What is needed:
Write out exactly the lines from the start of the entries through the one that contains "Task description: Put", including both.

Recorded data
----------------------------------------

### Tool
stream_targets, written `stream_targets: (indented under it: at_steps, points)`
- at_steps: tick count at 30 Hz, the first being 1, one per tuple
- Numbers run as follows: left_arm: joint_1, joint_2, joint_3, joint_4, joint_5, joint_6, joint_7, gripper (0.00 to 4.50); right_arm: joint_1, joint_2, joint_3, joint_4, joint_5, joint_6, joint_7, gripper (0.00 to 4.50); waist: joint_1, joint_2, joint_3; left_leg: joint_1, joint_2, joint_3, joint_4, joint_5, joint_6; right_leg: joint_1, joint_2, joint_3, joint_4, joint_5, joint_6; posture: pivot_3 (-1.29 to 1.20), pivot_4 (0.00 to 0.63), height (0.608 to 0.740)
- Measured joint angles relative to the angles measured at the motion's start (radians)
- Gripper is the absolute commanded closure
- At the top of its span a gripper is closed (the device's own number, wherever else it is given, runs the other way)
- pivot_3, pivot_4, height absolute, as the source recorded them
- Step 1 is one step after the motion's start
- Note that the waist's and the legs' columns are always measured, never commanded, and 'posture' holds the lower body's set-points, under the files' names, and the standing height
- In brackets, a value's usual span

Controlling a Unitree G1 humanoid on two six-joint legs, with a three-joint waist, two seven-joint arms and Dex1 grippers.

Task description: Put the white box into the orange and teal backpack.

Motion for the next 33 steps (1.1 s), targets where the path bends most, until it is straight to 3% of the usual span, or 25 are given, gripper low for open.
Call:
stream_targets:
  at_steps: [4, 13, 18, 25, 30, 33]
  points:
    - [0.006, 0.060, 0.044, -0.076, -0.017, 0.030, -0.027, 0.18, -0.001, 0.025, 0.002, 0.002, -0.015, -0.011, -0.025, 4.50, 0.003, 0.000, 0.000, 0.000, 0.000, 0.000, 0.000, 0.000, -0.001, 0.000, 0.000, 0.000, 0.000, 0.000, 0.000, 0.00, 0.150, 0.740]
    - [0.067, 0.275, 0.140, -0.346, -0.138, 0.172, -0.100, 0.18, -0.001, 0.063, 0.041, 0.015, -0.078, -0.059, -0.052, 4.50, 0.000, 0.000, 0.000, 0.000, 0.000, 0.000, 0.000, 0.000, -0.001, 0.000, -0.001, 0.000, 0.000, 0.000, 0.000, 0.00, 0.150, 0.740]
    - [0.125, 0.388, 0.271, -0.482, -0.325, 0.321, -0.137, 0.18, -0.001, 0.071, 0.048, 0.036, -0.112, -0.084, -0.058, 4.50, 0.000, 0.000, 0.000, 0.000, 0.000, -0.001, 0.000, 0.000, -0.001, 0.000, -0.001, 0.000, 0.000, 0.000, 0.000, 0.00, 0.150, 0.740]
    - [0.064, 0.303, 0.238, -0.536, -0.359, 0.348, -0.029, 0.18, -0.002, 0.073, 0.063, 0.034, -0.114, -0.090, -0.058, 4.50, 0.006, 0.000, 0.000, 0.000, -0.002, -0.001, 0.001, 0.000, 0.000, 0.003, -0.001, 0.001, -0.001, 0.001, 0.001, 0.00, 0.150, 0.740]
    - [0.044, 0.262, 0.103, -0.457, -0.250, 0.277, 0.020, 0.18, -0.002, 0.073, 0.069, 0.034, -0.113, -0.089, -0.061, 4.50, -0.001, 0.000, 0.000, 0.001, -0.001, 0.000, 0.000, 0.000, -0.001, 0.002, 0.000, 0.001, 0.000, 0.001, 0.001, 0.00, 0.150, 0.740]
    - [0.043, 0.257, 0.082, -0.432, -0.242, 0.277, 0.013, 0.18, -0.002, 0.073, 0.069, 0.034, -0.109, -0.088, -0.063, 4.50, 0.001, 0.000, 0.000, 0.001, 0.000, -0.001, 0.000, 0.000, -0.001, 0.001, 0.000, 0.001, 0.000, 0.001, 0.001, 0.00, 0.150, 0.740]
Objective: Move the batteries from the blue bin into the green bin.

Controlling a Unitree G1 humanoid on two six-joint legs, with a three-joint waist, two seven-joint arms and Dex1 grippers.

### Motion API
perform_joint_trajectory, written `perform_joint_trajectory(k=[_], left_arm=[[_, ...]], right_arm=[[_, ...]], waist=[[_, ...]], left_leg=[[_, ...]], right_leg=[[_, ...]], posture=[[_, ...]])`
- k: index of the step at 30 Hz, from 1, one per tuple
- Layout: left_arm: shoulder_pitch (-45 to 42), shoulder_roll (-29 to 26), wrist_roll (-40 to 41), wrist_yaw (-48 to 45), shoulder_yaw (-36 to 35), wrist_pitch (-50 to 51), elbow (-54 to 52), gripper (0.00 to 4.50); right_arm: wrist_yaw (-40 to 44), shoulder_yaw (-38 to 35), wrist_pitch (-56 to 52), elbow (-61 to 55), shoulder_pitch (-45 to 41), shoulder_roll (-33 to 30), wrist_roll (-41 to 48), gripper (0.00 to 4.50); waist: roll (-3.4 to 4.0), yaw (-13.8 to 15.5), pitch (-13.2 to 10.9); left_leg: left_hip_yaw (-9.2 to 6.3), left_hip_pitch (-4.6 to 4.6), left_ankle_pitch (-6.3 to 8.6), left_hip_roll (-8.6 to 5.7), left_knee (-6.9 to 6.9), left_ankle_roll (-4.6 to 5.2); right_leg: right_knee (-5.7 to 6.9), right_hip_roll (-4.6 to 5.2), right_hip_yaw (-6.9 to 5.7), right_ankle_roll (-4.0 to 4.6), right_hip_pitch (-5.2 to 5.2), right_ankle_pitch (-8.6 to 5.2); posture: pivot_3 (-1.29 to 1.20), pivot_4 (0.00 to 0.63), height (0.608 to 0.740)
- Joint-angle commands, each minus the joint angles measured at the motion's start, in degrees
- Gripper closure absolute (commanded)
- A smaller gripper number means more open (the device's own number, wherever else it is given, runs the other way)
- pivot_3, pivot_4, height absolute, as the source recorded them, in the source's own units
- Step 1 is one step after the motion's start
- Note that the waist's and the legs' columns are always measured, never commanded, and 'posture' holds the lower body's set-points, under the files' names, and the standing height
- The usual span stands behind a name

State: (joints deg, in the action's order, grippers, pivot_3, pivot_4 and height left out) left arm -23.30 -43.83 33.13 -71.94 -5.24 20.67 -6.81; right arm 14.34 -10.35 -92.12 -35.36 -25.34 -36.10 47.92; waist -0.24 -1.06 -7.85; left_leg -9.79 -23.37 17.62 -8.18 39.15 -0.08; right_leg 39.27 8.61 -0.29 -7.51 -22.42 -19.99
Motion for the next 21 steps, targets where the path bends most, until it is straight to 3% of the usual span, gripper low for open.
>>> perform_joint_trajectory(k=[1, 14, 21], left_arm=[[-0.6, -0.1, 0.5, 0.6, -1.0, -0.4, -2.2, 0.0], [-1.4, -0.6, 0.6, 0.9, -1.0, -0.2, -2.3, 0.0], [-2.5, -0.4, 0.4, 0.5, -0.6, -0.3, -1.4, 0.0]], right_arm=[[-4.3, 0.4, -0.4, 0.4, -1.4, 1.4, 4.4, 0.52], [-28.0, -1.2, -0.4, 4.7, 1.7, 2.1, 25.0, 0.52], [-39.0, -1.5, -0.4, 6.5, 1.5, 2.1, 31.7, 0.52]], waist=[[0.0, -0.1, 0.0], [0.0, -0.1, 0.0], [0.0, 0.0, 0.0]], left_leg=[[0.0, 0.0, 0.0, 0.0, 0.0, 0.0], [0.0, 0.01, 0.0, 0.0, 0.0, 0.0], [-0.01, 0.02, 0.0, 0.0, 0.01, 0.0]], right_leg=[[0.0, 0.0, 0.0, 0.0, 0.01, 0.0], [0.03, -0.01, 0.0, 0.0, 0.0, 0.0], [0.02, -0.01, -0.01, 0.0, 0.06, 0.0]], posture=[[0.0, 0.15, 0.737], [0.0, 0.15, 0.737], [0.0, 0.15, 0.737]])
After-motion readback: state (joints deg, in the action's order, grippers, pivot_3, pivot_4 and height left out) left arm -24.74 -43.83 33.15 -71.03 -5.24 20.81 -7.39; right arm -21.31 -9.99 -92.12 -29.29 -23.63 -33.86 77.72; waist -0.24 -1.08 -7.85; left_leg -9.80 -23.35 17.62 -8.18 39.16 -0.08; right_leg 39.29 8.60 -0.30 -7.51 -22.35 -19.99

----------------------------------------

Exercise answer:
### Tool
stream_targets, written `stream_targets: (indented under it: at_steps, points)`
- at_steps: tick count at 30 Hz, the first being 1, one per tuple
- Numbers run as follows: left_arm: joint_1, joint_2, joint_3, joint_4, joint_5, joint_6, joint_7, gripper (0.00 to 4.50); right_arm: joint_1, joint_2, joint_3, joint_4, joint_5, joint_6, joint_7, gripper (0.00 to 4.50); waist: joint_1, joint_2, joint_3; left_leg: joint_1, joint_2, joint_3, joint_4, joint_5, joint_6; right_leg: joint_1, joint_2, joint_3, joint_4, joint_5, joint_6; posture: pivot_3 (-1.29 to 1.20), pivot_4 (0.00 to 0.63), height (0.608 to 0.740)
- Measured joint angles relative to the angles measured at the motion's start (radians)
- Gripper is the absolute commanded closure
- At the top of its span a gripper is closed (the device's own number, wherever else it is given, runs the other way)
- pivot_3, pivot_4, height absolute, as the source recorded them
- Step 1 is one step after the motion's start
- Note that the waist's and the legs' columns are always measured, never commanded, and 'posture' holds the lower body's set-points, under the files' names, and the standing height
- In brackets, a value's usual span

Controlling a Unitree G1 humanoid on two six-joint legs, with a three-joint waist, two seven-joint arms and Dex1 grippers.

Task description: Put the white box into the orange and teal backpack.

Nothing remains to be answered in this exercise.